Jean Moréas (Juan Papadiamantopoulos)

Nació en Atenas el 15 de abril de 1856 y murió en París el 30 de marzo de 1910. De ilustre familia griega, terminados los estu­dios clásicos hizo un viaje de instrucción por Europa y se estableció en París en 1877, para asistir a la Facultad de Leyes. Pero, apasionado por los poetas franceses desde la infancia (por obra, como él mismo dice, de su hábil institutriz, ya que en su primera colección de poesías, Víboras y tortolillas, v., cinco composiciones estaban escritas en lengua francesa), comenzó inmediatamente a frecuentar los ambientes literarios de la capital y ejerció una influencia decisiva en la formación de la corriente simbolista y en su transformación en verdadera y auténtica «escuela». Publicó, en efecto, él mismo, el 18 de septiembre de 1886, el «Manifiesto del Simbolismo». Los primeros volúmenes de versos, de 1884 a 1886, Les Syrtes y Les cantilénes, reflejan la influencia de Baudelaire, pero sobre todo la de Verlaine. Poco después, sin embargo, bien por un natural detenido examen de su espíritu estudioso, bien por la influencia de las ideas del viejo Banville, fue evolucionando hacia un tipo de poesía que pretendía hacer revivir la antigua tradición francesa, y, a través de ella, una especie de delicado y refinado cla­sicismo decadentista.

Así nació la «École romane», de la que él mismo publicó el «Manifiesto» en 1891, y que ejerció vasta influencia sobre la poesía hasta los prime­ros decenios del siglo actual: de tal escuela surgió, en efecto, Henri de Régnier, no le fue ajeno ciertamente el clasicismo deca­dente de D’Annunzio, y de ella, con segu­ridad, aparte del verbo de Mallarmé, sacó inspiración Paul Valéry. Siguiendo esta nueva inspiración, y con un estilo delicada­mente arcaizante, publicó las colecciones El peregrino apasionado (1891, v.), Eriphile (1894), Silves (1894), Silves nouvelles (1894) y Enone au clair visage (1898). Fueron otras tantas etapas en el camino de una auténtica originalidad que alcanzó al fin con las Estancias (v.), en siete libros, publicados de 1899 a 1920, una de las obras capitales de la poesía moderna. En ellas vierte Moréas una visión escéptica y pesimista del mundo (que era el substrato moral del decadentismo); que no da lugar, sin embargo, al drama, pero sí a una meditada investigación de las severas y profundas consolaciones del sentimiento, según modos típica y declarada­mente lamartinianos.

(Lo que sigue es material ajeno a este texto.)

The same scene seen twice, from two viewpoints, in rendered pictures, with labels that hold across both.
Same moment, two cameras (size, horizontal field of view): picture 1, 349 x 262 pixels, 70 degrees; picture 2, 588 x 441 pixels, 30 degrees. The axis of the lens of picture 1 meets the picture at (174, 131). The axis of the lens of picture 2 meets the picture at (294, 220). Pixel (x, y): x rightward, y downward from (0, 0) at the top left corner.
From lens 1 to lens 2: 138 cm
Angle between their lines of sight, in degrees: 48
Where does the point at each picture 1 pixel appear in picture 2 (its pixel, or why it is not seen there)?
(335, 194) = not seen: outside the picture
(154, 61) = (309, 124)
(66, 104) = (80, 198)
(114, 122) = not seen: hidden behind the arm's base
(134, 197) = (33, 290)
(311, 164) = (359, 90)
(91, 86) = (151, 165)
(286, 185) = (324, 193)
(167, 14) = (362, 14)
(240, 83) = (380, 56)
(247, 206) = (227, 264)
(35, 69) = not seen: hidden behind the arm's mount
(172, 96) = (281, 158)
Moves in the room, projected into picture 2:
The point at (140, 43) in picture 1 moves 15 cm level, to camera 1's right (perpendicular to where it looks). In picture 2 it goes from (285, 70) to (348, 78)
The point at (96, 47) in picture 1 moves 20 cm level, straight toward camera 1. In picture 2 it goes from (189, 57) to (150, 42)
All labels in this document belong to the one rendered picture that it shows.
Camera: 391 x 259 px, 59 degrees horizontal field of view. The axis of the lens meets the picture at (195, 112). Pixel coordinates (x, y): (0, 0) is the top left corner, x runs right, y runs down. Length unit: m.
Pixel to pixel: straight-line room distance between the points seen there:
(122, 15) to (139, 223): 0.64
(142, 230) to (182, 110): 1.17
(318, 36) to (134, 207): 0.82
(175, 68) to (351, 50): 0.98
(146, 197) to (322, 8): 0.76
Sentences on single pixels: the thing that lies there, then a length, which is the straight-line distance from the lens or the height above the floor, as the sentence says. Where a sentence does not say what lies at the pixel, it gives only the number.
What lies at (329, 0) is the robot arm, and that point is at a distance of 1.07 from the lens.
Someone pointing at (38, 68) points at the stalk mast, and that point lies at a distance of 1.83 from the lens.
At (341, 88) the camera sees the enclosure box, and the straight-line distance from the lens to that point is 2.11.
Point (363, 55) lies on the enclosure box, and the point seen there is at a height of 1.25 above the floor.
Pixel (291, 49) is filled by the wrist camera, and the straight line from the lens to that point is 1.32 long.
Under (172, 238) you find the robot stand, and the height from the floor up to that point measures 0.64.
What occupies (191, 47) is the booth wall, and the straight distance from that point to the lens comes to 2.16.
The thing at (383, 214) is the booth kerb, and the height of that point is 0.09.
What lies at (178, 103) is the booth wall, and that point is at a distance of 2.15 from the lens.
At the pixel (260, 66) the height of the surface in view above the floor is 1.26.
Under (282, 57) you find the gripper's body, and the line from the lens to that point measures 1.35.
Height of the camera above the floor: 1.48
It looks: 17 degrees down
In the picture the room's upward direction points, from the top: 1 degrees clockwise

En los últimos años gozó Moréas de gran autoridad entre los poetas jóvenes; contribuyó no poco a crear el ambiente literario de la «Rive gauche» y a fundar el famoso cenáculo de la «Closerie des lilas», donde solía prodigar consejos a los poetas de las nuevas generaciones que se agrupaban en tomo a él. En 1903 había dado al Teatro Antiguo de Orange una Iphigénie en Tauride.